SOURCE MATERIAL =
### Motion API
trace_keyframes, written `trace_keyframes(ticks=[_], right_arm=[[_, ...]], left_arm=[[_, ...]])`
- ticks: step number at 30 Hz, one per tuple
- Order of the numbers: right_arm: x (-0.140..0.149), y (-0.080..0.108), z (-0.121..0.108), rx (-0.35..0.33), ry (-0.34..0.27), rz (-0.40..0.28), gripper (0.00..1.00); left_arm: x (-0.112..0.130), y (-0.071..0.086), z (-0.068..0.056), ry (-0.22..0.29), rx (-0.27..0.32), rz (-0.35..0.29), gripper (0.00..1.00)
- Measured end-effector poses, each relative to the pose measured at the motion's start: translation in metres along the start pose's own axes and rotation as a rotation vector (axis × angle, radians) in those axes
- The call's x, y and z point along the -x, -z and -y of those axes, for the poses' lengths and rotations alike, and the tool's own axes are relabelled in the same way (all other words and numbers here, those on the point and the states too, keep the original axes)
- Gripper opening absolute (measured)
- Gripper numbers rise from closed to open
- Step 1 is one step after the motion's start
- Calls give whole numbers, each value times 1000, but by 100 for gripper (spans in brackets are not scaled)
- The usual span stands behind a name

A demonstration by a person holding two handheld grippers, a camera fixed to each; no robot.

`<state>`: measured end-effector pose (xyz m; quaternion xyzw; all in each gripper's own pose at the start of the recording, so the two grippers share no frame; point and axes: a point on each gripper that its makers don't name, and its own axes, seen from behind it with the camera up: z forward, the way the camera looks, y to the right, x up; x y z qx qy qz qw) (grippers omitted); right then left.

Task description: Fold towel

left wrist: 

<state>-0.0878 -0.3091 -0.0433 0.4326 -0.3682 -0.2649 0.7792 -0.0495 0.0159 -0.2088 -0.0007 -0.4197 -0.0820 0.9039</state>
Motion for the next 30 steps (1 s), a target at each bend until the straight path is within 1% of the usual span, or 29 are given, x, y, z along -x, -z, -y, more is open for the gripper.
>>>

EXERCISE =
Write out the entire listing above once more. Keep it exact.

TASK RESULT =
### Motion API
trace_keyframes, written `trace_keyframes(ticks=[_], right_arm=[[_, ...]], left_arm=[[_, ...]])`
- ticks: step number at 30 Hz, one per tuple
- Order of the numbers: right_arm: x (-0.140..0.149), y (-0.080..0.108), z (-0.121..0.108), rx (-0.35..0.33), ry (-0.34..0.27), rz (-0.40..0.28), gripper (0.00..1.00); left_arm: x (-0.112..0.130), y (-0.071..0.086), z (-0.068..0.056), ry (-0.22..0.29), rx (-0.27..0.32), rz (-0.35..0.29), gripper (0.00..1.00)
- Measured end-effector poses, each relative to the pose measured at the motion's start: translation in metres along the start pose's own axes and rotation as a rotation vector (axis × angle, radians) in those axes
- The call's x, y and z point along the -x, -z and -y of those axes, for the poses' lengths and rotations alike, and the tool's own axes are relabelled in the same way (all other words and numbers here, those on the point and the states too, keep the original axes)
- Gripper opening absolute (measured)
- Gripper numbers rise from closed to open
- Step 1 is one step after the motion's start
- Calls give whole numbers, each value times 1000, but by 100 for gripper (spans in brackets are not scaled)
- The usual span stands behind a name

A demonstration by a person holding two handheld grippers, a camera fixed to each; no robot.

`<state>`: measured end-effector pose (xyz m; quaternion xyzw; all in each gripper's own pose at the start of the recording, so the two grippers share no frame; point and axes: a point on each gripper that its makers don't name, and its own axes, seen from behind it with the camera up: z forward, the way the camera looks, y to the right, x up; x y z qx qy qz qw) (grippers omitted); right then left.

Task description: Fold towel

left wrist: 

<state>-0.0878 -0.3091 -0.0433 0.4326 -0.3682 -0.2649 0.7792 -0.0495 0.0159 -0.2088 -0.0007 -0.4197 -0.0820 0.9039</state>
Motion for the next 30 steps (1 s), a target at each bend until the straight path is within 1% of the usual span, or 29 are given, x, y, z along -x, -z, -y, more is open for the gripper.
>>>

The work on this exercise has been finished.